We will assume that you have read at least a simple work on astronomy or chemistry or physics. If so, could you possibly believe that the present intelligence of man, or even any conceivable progress which he can make in his present limited form and with his present equipment of senses, would be of sufficient force to gather either the meaning or sensory impact of spaces, distances, weights, relationships which at present, except in the most minute and fragmentary way, are entirely beyond him? Consider the meaninglessness of numbers to you, of great weights, distances. I for one would be the last to cast a shadow upon man’s dreams or pride, but when one investigates even the little we are permitted to know—the darkness, the inexplicable confusion, the non-reason in all the things we think, believe, hope for—it would, at the least, suggest that æons must elapse and man himself change radically and develop powers (which, if they are his at all at present, are in embryo) before he could begin to conceive of the significance of even the smallest of the forces which he seems to use but which in reality use him.

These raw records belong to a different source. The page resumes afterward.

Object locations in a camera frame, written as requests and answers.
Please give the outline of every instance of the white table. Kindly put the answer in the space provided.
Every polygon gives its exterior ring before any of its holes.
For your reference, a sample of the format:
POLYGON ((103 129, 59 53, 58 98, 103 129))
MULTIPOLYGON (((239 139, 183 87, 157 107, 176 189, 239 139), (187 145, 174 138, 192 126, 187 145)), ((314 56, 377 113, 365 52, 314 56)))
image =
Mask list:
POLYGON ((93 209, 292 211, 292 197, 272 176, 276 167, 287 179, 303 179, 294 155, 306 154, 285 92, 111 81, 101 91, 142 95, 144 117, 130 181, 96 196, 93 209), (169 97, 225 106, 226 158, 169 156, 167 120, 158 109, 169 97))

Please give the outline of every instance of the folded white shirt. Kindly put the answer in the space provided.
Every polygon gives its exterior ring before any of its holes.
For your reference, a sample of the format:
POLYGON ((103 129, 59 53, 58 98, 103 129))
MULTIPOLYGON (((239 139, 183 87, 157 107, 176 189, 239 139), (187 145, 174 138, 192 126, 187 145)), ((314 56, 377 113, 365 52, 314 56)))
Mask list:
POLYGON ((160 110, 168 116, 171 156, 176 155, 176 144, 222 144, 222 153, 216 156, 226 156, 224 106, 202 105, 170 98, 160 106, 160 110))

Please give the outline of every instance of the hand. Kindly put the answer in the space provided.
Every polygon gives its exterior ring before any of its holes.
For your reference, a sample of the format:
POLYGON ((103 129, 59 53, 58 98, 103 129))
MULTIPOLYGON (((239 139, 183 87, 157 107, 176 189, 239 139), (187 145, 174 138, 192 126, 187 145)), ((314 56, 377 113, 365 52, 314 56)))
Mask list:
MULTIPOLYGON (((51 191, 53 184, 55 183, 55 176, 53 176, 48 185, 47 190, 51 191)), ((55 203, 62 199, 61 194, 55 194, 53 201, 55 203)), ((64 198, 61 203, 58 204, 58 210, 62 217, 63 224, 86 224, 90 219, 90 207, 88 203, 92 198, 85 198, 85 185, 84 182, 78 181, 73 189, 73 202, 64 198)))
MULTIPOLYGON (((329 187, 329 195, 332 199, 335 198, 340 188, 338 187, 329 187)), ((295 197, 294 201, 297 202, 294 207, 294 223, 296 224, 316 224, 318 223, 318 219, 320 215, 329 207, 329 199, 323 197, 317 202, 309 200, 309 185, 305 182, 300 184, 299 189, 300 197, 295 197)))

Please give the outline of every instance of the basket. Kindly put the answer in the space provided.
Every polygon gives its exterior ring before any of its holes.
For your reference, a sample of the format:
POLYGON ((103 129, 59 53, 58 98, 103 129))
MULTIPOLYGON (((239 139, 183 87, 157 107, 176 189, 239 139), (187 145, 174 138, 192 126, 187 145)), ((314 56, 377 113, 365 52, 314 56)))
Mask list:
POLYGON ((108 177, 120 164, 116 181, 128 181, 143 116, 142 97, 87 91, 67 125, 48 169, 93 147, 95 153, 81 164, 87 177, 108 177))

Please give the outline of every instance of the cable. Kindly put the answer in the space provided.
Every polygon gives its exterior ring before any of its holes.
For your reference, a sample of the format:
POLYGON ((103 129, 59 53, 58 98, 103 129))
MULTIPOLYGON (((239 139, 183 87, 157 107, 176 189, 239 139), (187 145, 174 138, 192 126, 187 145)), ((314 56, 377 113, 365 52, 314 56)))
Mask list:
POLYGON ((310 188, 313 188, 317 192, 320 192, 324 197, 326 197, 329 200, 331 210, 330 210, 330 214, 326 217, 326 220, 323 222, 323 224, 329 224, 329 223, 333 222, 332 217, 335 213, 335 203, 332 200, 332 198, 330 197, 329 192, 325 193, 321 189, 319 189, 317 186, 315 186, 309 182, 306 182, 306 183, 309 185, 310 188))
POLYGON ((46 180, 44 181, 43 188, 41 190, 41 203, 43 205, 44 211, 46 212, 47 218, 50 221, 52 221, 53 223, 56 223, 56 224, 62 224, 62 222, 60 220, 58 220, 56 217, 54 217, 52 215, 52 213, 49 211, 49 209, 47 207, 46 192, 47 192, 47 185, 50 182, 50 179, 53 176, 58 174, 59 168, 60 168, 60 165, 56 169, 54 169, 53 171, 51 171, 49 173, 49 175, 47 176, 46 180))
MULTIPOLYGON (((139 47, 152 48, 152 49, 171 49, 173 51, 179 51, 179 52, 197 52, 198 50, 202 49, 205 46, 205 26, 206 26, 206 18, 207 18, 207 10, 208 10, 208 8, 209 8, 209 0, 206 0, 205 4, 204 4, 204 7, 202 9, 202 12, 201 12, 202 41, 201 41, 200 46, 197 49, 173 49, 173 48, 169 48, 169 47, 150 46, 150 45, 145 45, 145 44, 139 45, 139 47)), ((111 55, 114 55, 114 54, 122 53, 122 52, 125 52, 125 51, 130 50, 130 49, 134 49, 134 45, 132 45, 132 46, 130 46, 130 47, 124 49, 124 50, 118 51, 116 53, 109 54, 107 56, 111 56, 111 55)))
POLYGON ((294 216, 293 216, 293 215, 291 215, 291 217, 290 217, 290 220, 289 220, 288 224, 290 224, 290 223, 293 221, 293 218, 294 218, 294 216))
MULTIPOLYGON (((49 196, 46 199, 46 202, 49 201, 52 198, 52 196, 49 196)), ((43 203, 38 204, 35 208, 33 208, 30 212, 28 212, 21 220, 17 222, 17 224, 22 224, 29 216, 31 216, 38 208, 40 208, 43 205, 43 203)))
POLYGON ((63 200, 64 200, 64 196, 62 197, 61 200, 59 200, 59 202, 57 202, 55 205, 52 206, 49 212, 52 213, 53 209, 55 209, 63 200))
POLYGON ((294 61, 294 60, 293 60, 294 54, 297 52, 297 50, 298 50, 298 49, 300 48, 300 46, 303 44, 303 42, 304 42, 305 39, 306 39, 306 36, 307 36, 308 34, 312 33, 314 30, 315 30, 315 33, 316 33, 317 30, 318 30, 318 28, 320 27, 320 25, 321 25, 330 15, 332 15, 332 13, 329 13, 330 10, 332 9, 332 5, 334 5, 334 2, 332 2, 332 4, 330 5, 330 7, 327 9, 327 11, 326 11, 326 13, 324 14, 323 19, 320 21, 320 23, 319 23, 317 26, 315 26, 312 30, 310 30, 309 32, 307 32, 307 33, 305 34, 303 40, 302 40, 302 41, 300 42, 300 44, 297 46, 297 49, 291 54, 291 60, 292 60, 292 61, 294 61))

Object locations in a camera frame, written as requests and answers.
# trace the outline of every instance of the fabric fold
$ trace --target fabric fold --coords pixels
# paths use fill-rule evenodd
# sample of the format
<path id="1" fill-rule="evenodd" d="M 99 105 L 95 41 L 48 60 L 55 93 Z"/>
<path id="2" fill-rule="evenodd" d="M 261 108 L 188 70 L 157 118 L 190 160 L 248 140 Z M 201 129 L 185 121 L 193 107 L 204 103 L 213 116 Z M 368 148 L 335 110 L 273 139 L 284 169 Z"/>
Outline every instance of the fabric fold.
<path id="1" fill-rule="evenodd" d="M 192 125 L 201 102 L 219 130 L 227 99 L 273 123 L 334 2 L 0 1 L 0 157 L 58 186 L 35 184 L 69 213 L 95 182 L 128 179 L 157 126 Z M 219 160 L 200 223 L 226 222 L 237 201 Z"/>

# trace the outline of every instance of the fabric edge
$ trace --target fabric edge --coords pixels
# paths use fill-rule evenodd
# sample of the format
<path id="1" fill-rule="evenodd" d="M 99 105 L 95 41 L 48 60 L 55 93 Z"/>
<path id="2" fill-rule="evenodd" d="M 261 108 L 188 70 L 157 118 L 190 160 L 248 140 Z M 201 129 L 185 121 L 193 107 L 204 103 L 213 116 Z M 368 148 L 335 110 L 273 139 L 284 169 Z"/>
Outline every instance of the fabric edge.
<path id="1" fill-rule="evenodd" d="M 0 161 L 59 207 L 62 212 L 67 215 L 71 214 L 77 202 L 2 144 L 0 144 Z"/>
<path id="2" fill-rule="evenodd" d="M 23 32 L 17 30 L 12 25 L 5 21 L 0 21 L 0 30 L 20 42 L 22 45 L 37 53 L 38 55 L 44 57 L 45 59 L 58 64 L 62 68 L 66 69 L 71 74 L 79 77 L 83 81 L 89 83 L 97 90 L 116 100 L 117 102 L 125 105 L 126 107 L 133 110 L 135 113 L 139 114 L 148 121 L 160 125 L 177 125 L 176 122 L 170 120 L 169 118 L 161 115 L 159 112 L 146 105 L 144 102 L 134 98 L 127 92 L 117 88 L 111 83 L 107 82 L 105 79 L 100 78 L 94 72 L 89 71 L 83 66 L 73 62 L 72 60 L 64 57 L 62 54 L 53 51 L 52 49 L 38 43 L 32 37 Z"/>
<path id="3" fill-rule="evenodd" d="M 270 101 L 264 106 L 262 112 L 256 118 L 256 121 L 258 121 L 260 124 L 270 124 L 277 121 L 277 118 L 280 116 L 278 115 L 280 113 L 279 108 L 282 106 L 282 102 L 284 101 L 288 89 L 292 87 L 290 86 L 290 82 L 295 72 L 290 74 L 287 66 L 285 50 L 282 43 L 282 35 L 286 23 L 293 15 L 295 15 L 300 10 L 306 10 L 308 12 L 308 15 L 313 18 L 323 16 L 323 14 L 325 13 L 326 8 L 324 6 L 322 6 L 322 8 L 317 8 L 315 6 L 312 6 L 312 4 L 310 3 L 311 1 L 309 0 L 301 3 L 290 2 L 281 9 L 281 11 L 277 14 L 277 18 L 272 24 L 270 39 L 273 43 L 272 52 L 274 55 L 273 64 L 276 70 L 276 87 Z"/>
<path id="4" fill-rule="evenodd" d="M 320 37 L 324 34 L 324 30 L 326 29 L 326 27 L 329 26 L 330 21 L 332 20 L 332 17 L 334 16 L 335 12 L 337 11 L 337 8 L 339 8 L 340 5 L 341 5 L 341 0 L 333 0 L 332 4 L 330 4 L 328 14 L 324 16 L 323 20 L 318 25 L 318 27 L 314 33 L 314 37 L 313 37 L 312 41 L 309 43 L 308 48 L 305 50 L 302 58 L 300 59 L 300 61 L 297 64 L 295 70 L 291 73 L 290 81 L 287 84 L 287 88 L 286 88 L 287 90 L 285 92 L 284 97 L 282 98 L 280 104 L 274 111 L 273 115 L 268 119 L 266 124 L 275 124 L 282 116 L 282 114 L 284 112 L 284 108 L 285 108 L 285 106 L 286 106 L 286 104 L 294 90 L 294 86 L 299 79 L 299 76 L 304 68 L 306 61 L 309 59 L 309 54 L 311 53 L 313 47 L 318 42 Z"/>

All the great things, the creative impulses and substances such as produce even the most minute forms of life which at present we can see, are entirely outside the range of his limited group of senses. He does not know, for instance, where heat or cold begin or end; what shades lie beyond the outer edges of the spectrum; what are the limits or the immediate beyond of sound, light, weight, space, etc. His weak senses plus his devised instrumental aids offer him no real help. They merely multiply his difficulties. Something has invented an eye, an ear, an olfactory nerve, the ganglia of the fingertips, the central cerebral cortex and so-called reason, all of which appear to be nothing more than assembled and synchronized reactions to other and unknown stimuli, wherewith it is possible now for man to apprehend only minute portions of the immense energies and substances blowing about him. Yet with all these aids and the evidences of the mechanism of the universe outside him which they yield, still man, attacking special bits and portions, finds it quite impossible to suggest the reason for anything. He lacks the equipment and power, which even the thing which made him may not have, of creating such finer perceptive organs as might aid him. At present and at best apparently, he is allowed only to invent some things—such, for instance, as are or may be useful to the propagation and rearing of man in the matter of numbers, not brains. His Creator apparently is either unable or unwilling to endow him with such equipment as might make for great knowledge. Tremendous psychic opportunities appear and go by, as when a duller and more ignorant Rome conquers a sensitive and highly perceptive and meditative Greece. Owing to his minor equipment, ignorance and vain beliefs flourish, and he stumbles from one vain illusion and delusion to another—to achieve what? Something, possibly, which his Creator can use. Or so it would seem.